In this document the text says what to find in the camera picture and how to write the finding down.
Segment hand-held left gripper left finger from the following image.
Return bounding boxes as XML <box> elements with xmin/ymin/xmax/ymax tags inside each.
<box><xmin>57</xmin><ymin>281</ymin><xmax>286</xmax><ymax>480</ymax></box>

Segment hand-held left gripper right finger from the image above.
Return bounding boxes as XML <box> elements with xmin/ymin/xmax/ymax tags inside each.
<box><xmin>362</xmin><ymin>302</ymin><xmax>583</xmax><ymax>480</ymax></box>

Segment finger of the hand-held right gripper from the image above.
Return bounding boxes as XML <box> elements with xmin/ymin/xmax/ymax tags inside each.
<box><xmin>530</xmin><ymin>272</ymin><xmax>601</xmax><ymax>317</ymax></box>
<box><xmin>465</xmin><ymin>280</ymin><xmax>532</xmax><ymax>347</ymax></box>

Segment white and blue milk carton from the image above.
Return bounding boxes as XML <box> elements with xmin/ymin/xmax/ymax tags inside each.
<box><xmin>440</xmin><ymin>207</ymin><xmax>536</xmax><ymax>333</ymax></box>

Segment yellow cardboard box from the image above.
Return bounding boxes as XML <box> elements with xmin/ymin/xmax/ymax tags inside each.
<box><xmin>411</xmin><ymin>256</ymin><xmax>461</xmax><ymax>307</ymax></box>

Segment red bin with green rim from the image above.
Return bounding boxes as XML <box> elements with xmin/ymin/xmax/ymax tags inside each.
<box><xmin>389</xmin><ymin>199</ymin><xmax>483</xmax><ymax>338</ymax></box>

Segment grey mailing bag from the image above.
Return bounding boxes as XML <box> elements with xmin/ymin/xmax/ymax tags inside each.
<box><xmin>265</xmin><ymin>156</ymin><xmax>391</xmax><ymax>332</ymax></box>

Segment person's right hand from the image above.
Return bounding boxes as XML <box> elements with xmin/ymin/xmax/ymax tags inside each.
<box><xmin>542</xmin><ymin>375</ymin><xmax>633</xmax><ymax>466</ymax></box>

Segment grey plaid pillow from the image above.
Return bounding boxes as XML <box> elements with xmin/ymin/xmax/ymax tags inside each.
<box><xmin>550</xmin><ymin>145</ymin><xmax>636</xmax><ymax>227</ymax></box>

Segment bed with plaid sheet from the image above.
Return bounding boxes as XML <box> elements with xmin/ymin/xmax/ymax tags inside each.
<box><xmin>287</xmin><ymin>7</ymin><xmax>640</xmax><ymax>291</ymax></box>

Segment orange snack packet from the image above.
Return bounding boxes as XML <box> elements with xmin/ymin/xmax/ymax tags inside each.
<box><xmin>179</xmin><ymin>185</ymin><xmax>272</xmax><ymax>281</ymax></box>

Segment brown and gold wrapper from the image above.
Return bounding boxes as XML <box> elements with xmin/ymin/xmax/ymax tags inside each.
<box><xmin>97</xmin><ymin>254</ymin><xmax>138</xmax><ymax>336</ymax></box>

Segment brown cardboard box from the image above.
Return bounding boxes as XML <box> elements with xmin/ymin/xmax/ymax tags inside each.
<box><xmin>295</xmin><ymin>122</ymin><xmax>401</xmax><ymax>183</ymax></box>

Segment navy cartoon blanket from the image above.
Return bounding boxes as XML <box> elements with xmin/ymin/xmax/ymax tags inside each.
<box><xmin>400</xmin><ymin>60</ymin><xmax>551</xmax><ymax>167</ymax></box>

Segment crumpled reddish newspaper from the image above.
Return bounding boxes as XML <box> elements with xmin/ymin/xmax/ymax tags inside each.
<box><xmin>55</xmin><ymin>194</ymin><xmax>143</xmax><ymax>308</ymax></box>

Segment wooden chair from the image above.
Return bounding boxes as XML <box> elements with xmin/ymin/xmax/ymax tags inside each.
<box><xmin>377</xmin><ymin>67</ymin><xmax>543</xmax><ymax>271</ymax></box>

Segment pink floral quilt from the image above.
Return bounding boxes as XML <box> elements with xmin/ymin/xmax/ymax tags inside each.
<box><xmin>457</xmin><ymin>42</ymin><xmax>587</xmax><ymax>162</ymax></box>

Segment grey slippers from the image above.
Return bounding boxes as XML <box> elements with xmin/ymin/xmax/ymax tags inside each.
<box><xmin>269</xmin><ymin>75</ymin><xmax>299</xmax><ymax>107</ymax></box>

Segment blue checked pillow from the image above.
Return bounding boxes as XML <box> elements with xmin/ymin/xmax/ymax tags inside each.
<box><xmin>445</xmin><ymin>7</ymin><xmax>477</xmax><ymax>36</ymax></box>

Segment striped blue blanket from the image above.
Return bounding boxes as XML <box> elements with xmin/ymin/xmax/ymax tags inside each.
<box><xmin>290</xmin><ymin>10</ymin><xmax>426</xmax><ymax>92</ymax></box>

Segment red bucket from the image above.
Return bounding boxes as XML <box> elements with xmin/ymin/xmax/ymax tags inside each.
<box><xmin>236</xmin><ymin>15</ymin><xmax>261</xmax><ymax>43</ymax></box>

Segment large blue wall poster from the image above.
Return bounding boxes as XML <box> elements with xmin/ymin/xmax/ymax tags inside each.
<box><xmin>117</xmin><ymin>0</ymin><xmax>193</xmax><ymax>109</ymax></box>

INSTRUCTIONS FOR THE TASK – Type the entries out again so that they match exactly.

EXPECTED ANSWER –
In this document the text says what to find in the camera picture and how to write the finding down.
Segment hand-held left gripper left finger from the following image.
Return bounding boxes as XML <box> elements with xmin/ymin/xmax/ymax tags inside each.
<box><xmin>57</xmin><ymin>281</ymin><xmax>286</xmax><ymax>480</ymax></box>

Segment hand-held left gripper right finger from the image above.
Return bounding boxes as XML <box> elements with xmin/ymin/xmax/ymax tags inside each.
<box><xmin>362</xmin><ymin>302</ymin><xmax>583</xmax><ymax>480</ymax></box>

Segment finger of the hand-held right gripper from the image above.
Return bounding boxes as XML <box> elements with xmin/ymin/xmax/ymax tags inside each.
<box><xmin>530</xmin><ymin>272</ymin><xmax>601</xmax><ymax>317</ymax></box>
<box><xmin>465</xmin><ymin>280</ymin><xmax>532</xmax><ymax>347</ymax></box>

Segment white and blue milk carton from the image above.
Return bounding boxes as XML <box> elements with xmin/ymin/xmax/ymax tags inside each.
<box><xmin>440</xmin><ymin>207</ymin><xmax>536</xmax><ymax>333</ymax></box>

Segment yellow cardboard box from the image above.
Return bounding boxes as XML <box> elements with xmin/ymin/xmax/ymax tags inside each.
<box><xmin>411</xmin><ymin>256</ymin><xmax>461</xmax><ymax>307</ymax></box>

Segment red bin with green rim from the image above.
Return bounding boxes as XML <box> elements with xmin/ymin/xmax/ymax tags inside each.
<box><xmin>389</xmin><ymin>199</ymin><xmax>483</xmax><ymax>338</ymax></box>

Segment grey mailing bag from the image above.
Return bounding boxes as XML <box> elements with xmin/ymin/xmax/ymax tags inside each.
<box><xmin>265</xmin><ymin>156</ymin><xmax>391</xmax><ymax>332</ymax></box>

Segment person's right hand from the image above.
Return bounding boxes as XML <box> elements with xmin/ymin/xmax/ymax tags inside each.
<box><xmin>542</xmin><ymin>375</ymin><xmax>633</xmax><ymax>466</ymax></box>

Segment grey plaid pillow from the image above.
Return bounding boxes as XML <box> elements with xmin/ymin/xmax/ymax tags inside each.
<box><xmin>550</xmin><ymin>145</ymin><xmax>636</xmax><ymax>227</ymax></box>

Segment bed with plaid sheet from the image above.
Return bounding boxes as XML <box> elements with xmin/ymin/xmax/ymax tags inside each.
<box><xmin>287</xmin><ymin>7</ymin><xmax>640</xmax><ymax>291</ymax></box>

Segment orange snack packet from the image above.
Return bounding boxes as XML <box> elements with xmin/ymin/xmax/ymax tags inside each.
<box><xmin>179</xmin><ymin>185</ymin><xmax>272</xmax><ymax>281</ymax></box>

Segment brown and gold wrapper from the image above.
Return bounding boxes as XML <box> elements with xmin/ymin/xmax/ymax tags inside each.
<box><xmin>97</xmin><ymin>254</ymin><xmax>138</xmax><ymax>336</ymax></box>

Segment brown cardboard box from the image above.
Return bounding boxes as XML <box> elements with xmin/ymin/xmax/ymax tags inside each.
<box><xmin>295</xmin><ymin>122</ymin><xmax>401</xmax><ymax>183</ymax></box>

Segment navy cartoon blanket from the image above.
Return bounding boxes as XML <box> elements with xmin/ymin/xmax/ymax tags inside each.
<box><xmin>400</xmin><ymin>60</ymin><xmax>551</xmax><ymax>167</ymax></box>

Segment crumpled reddish newspaper from the image above.
Return bounding boxes as XML <box> elements with xmin/ymin/xmax/ymax tags inside each.
<box><xmin>55</xmin><ymin>194</ymin><xmax>143</xmax><ymax>308</ymax></box>

Segment wooden chair from the image above.
Return bounding boxes as XML <box> elements with xmin/ymin/xmax/ymax tags inside each.
<box><xmin>377</xmin><ymin>67</ymin><xmax>543</xmax><ymax>271</ymax></box>

Segment pink floral quilt from the image above.
Return bounding boxes as XML <box> elements with xmin/ymin/xmax/ymax tags inside each.
<box><xmin>457</xmin><ymin>42</ymin><xmax>587</xmax><ymax>162</ymax></box>

Segment grey slippers from the image above.
Return bounding boxes as XML <box> elements with xmin/ymin/xmax/ymax tags inside each.
<box><xmin>269</xmin><ymin>75</ymin><xmax>299</xmax><ymax>107</ymax></box>

Segment blue checked pillow from the image above.
Return bounding boxes as XML <box> elements with xmin/ymin/xmax/ymax tags inside each.
<box><xmin>445</xmin><ymin>7</ymin><xmax>477</xmax><ymax>36</ymax></box>

Segment striped blue blanket from the image above.
Return bounding boxes as XML <box> elements with xmin/ymin/xmax/ymax tags inside each.
<box><xmin>290</xmin><ymin>10</ymin><xmax>426</xmax><ymax>92</ymax></box>

Segment red bucket from the image above.
Return bounding boxes as XML <box> elements with xmin/ymin/xmax/ymax tags inside each.
<box><xmin>236</xmin><ymin>15</ymin><xmax>261</xmax><ymax>43</ymax></box>

Segment large blue wall poster from the image above.
Return bounding boxes as XML <box> elements with xmin/ymin/xmax/ymax tags inside each.
<box><xmin>117</xmin><ymin>0</ymin><xmax>193</xmax><ymax>109</ymax></box>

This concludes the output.